§ **Required work**:
Every record, from the first to the last, is to be printed again exactly.
-- Data for this exercise follows --
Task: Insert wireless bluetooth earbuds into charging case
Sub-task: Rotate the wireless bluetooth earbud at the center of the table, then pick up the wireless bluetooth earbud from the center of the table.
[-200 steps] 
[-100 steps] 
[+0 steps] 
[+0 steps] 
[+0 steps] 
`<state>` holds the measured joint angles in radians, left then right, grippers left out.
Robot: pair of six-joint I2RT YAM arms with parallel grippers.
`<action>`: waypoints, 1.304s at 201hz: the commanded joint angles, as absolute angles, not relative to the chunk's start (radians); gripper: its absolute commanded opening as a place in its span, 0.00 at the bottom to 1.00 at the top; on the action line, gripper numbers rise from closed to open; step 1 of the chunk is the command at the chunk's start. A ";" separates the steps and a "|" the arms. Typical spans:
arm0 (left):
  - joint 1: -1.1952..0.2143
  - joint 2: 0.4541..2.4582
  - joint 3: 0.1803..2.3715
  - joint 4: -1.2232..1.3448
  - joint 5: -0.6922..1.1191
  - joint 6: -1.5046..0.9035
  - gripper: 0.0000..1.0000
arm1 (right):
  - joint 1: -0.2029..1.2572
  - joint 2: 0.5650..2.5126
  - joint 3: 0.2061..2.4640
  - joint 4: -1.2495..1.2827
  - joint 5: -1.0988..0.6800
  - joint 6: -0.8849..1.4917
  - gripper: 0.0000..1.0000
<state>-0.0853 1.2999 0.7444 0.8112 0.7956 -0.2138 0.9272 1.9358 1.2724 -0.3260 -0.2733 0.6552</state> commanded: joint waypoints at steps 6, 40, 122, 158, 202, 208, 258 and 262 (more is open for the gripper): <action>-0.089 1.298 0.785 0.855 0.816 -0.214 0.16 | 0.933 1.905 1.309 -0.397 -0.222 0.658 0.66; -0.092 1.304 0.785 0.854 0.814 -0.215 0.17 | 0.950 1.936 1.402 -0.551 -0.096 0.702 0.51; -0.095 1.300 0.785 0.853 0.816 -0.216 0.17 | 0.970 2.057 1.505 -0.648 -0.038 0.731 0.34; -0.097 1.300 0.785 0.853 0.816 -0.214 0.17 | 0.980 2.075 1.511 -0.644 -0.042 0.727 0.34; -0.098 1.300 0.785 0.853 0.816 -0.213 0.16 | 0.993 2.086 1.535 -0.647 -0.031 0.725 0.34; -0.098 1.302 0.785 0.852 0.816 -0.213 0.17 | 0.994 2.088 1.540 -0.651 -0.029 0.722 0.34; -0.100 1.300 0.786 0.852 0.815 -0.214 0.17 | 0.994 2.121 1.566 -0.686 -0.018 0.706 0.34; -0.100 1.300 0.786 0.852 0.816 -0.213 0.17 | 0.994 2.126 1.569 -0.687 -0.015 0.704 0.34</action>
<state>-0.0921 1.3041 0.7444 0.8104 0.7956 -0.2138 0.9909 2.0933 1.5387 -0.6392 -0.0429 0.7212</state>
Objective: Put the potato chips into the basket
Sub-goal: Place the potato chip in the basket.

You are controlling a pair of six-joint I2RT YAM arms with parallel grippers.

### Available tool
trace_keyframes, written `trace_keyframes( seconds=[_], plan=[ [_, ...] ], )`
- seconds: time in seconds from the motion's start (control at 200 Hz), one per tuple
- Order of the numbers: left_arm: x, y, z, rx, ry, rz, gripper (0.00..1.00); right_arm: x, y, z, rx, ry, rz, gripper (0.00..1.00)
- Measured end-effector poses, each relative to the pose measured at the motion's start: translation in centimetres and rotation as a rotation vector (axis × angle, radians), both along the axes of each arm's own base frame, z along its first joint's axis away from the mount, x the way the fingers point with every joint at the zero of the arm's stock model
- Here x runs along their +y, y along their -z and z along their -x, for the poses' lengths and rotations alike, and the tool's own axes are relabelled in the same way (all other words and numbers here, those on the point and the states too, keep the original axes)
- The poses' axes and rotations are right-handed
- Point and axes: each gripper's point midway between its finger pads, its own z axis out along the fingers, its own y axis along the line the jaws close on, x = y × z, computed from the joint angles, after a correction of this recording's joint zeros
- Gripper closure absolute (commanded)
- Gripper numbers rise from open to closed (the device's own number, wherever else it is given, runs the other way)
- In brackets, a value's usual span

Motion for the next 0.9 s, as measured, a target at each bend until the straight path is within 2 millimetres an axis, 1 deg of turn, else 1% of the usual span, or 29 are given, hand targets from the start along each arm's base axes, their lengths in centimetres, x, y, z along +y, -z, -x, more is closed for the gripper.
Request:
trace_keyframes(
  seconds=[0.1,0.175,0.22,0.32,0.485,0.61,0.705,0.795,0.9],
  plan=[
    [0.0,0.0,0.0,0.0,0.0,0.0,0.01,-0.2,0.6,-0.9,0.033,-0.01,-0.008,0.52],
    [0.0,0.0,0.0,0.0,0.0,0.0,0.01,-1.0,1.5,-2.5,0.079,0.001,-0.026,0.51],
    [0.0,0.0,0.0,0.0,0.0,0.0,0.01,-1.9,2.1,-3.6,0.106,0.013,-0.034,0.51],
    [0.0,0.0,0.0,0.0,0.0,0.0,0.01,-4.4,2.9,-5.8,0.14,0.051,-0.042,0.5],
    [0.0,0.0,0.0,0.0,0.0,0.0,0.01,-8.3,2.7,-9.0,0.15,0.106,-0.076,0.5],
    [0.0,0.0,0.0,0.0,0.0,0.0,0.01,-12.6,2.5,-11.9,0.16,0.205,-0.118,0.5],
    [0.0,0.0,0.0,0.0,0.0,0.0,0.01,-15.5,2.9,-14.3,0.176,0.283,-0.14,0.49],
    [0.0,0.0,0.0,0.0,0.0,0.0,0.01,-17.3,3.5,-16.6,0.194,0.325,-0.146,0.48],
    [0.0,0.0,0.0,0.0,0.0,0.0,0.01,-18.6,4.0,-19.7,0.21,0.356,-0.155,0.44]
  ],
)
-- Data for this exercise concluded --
§ **Reply to the exercise**:
Task: Insert wireless bluetooth earbuds into charging case
Sub-task: Rotate the wireless bluetooth earbud at the center of the table, then pick up the wireless bluetooth earbud from the center of the table.
[-200 steps] 
[-100 steps] 
[+0 steps] 
[+0 steps] 
[+0 steps] 
`<state>` holds the measured joint angles in radians, left then right, grippers left out.
Robot: pair of six-joint I2RT YAM arms with parallel grippers.
`<action>`: waypoints, 1.304s at 201hz: the commanded joint angles, as absolute angles, not relative to the chunk's start (radians); gripper: its absolute commanded opening as a place in its span, 0.00 at the bottom to 1.00 at the top; on the action line, gripper numbers rise from closed to open; step 1 of the chunk is the command at the chunk's start. A ";" separates the steps and a "|" the arms. Typical spans:
arm0 (left):
  - joint 1: -1.1952..0.2143
  - joint 2: 0.4541..2.4582
  - joint 3: 0.1803..2.3715
  - joint 4: -1.2232..1.3448
  - joint 5: -0.6922..1.1191
  - joint 6: -1.5046..0.9035
  - gripper: 0.0000..1.0000
arm1 (right):
  - joint 1: -0.2029..1.2572
  - joint 2: 0.5650..2.5126
  - joint 3: 0.2061..2.4640
  - joint 4: -1.2495..1.2827
  - joint 5: -1.0988..0.6800
  - joint 6: -0.8849..1.4917
  - gripper: 0.0000..1.0000
<state>-0.0853 1.2999 0.7444 0.8112 0.7956 -0.2138 0.9272 1.9358 1.2724 -0.3260 -0.2733 0.6552</state> commanded: joint waypoints at steps 6, 40, 122, 158, 202, 208, 258 and 262 (more is open for the gripper): <action>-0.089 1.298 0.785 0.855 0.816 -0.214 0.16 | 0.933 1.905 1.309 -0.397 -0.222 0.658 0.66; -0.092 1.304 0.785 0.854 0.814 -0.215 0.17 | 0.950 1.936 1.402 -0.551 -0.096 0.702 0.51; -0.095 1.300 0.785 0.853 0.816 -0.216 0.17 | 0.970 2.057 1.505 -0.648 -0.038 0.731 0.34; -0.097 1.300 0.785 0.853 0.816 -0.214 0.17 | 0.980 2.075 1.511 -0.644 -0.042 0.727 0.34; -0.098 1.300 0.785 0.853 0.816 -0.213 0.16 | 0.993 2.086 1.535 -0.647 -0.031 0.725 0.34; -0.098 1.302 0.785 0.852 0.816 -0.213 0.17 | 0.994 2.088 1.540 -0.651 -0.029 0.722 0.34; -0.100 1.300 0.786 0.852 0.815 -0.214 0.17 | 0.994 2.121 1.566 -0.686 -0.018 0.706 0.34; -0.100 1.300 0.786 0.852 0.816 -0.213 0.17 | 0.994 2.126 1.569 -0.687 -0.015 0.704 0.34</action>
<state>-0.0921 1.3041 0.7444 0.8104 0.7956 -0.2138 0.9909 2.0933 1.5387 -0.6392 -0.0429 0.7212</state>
Objective: Put the potato chips into the basket
Sub-goal: Place the potato chip in the basket.

You are controlling a pair of six-joint I2RT YAM arms with parallel grippers.

### Available tool
trace_keyframes, written `trace_keyframes( seconds=[_], plan=[ [_, ...] ], )`
- seconds: time in seconds from the motion's start (control at 200 Hz), one per tuple
- Order of the numbers: left_arm: x, y, z, rx, ry, rz, gripper (0.00..1.00); right_arm: x, y, z, rx, ry, rz, gripper (0.00..1.00)
- Measured end-effector poses, each relative to the pose measured at the motion's start: translation in centimetres and rotation as a rotation vector (axis × angle, radians), both along the axes of each arm's own base frame, z along its first joint's axis away from the mount, x the way the fingers point with every joint at the zero of the arm's stock model
- Here x runs along their +y, y along their -z and z along their -x, for the poses' lengths and rotations alike, and the tool's own axes are relabelled in the same way (all other words and numbers here, those on the point and the states too, keep the original axes)
- The poses' axes and rotations are right-handed
- Point and axes: each gripper's point midway between its finger pads, its own z axis out along the fingers, its own y axis along the line the jaws close on, x = y × z, computed from the joint angles, after a correction of this recording's joint zeros
- Gripper closure absolute (commanded)
- Gripper numbers rise from open to closed (the device's own number, wherever else it is given, runs the other way)
- In brackets, a value's usual span

Motion for the next 0.9 s, as measured, a target at each bend until the straight path is within 2 millimetres an axis, 1 deg of turn, else 1% of the usual span, or 29 are given, hand targets from the start along each arm's base axes, their lengths in centimetres, x, y, z along +y, -z, -x, more is closed for the gripper.
Request:
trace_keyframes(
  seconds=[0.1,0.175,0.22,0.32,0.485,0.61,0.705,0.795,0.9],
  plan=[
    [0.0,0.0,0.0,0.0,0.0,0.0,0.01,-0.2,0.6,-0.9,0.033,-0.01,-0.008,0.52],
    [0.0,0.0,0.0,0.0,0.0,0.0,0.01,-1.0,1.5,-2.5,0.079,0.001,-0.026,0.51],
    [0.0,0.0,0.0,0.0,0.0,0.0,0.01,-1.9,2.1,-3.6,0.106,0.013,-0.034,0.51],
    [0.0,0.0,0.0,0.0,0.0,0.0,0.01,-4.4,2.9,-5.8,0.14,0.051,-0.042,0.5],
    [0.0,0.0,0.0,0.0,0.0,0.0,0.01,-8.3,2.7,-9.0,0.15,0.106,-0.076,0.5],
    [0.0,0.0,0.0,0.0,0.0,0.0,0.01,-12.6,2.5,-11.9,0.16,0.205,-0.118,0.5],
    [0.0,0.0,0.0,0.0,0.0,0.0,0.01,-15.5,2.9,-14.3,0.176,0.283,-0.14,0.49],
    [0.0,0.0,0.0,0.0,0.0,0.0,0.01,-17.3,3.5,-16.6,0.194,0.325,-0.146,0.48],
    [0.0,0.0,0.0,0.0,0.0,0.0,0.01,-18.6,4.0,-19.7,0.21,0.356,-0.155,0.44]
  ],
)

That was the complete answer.